Il est lui aussi convaincu que les décisions qui comptent se jouent au niveau de la ville mais, contre « l’esprit de clocher », il se propose d’en faire un « réseau d’espaces connectés ».

Un point repris par Chris Anderson, l’organisateur des conférences TED, pour qui l’idée de sa nouvelle initiative sur les villes est précisément « qu’elles puissent s’inspirer mutuellement ».

Tout cela me semble un peu abstrait pour une conférence TED…?

Tu as raison, je me laisse entraîner par ce qui m’a surpris et la plupart des intervenants avaient de belles histoires à raconter.

  • Fabuleux conteur, l’architecte Francis Kéré (formé à Berlin) est né dans un petit village du Burkina Faso dans lequel il est retourné pour aider les siens à construire eux-mêmes écoles et autres bâtiments publics.
  • Alan Ricks anime un projet ouvert (crowdsourced) de constructions d’immeubles « verts et beaux » dont l’exemple le plus frappant est un hôpital du Rwanda un pays dans lequel, quand il est arrivé, « il n’y avait même pas de mot pour ‘architecte’ ». Son équipe est parvenue à montrer que « la beauté n’est pas nécessairement pour les autres ». Ces deux projets étaient à la fois beaux, impressionnants et émouvants

La partie la plus concrète concernait la reconquête des rues sur les voitures pour les livrer aux bicyclettes mais surtout aux piétons. Janet Sadik-Khan, responsable des transports de New York a expliqué comment la municipalité sortante a transformé 10ha de chaussées en places pour piétons. Elle a ainsi lancé un projet pilote pour limiter la circulation sur Times Square.

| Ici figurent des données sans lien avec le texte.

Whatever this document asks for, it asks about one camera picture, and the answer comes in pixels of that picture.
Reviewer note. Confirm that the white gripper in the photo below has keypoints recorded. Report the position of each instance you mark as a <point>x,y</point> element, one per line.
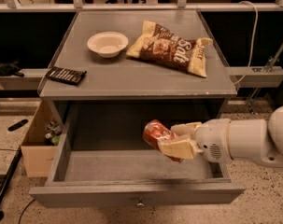
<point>212,139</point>

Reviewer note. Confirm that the red coke can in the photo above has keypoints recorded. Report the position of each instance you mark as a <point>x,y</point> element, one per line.
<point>154,132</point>

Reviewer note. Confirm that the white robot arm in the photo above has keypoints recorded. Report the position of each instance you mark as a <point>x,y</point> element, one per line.
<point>257,140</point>

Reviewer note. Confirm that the metal drawer knob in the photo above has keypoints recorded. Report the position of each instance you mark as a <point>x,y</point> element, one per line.
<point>140,203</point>

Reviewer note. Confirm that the open grey top drawer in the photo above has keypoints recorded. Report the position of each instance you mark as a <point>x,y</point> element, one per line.
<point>102,160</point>

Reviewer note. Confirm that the grey cabinet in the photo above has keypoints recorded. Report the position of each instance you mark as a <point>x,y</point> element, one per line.
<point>139,65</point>

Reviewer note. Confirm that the brown yellow chip bag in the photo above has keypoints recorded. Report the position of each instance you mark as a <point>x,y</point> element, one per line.
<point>159,45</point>

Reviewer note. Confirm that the white bowl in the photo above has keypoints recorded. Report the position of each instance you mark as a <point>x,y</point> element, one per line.
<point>107,44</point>

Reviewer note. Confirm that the black flat packet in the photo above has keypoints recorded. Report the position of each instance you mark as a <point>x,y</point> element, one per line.
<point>65,76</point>

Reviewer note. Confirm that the bottles in cardboard box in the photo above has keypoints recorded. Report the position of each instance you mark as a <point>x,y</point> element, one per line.
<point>53,133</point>

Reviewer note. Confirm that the cardboard box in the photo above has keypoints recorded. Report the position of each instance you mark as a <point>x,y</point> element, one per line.
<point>37,153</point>

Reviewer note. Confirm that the black marker on floor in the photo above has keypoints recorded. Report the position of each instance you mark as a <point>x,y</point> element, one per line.
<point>17,125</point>

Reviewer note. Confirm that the black bag on ledge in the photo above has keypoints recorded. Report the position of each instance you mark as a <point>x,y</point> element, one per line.
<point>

Tout ça piloté avec du big data. Ainsi dans les zones reprises aux voitures les ventes des commerçants ont augmenté de 49%. Un excellent argument pour continuer. Je dois dire qu’en me promenant dans les rues de la ville j’ai été impressionné par la transformation

Mais revenons à la conférence. Jeff Speck, auteur d’un livre plaidoyer intitulé « The Walkable City » – la ville dans laquelle on peut marcher – défend lui aussi sa thèse avec chiffres et graphiques. L’argent dépensé en essence quitte le lieu où elle est utilisée alors que pistes cyclables et passages piétonniers se traduisent en dépensent locales. Les chiffres sur l’obésité, endémique aux États Unis correspondent aux endroits où les gens utilisent le plus la voiture.

Qu’as-tu conclu de tout ça ?

Deux grandes idées toutes simples au début de ma recherche sur les villes intelligentes :

  • La première est qu’il n’en a pas été une seule fois question au cours de la conférence… pas un mot sur les smart cities ce qui fait réfléchir sur leur impact réel aujourd’hui et la nécessité – pour moi – de commencer par un effort de compréhension de cette réalité millénaire qu’est la ville.
  • La seconde est que – intelligente ou pas – la ville apparaît comme le niveau où les problèmes se résolvent aujourd’hui. Même ceux de l’environnement. Plus la densité de population est forte, moins on émet de CO2 par habitant. Convenablement équipées et organisées, les villes semblent une meilleure réponse que les panneaux solaires ou l’énergie éolienne. Pas incompatible mais plus efficace.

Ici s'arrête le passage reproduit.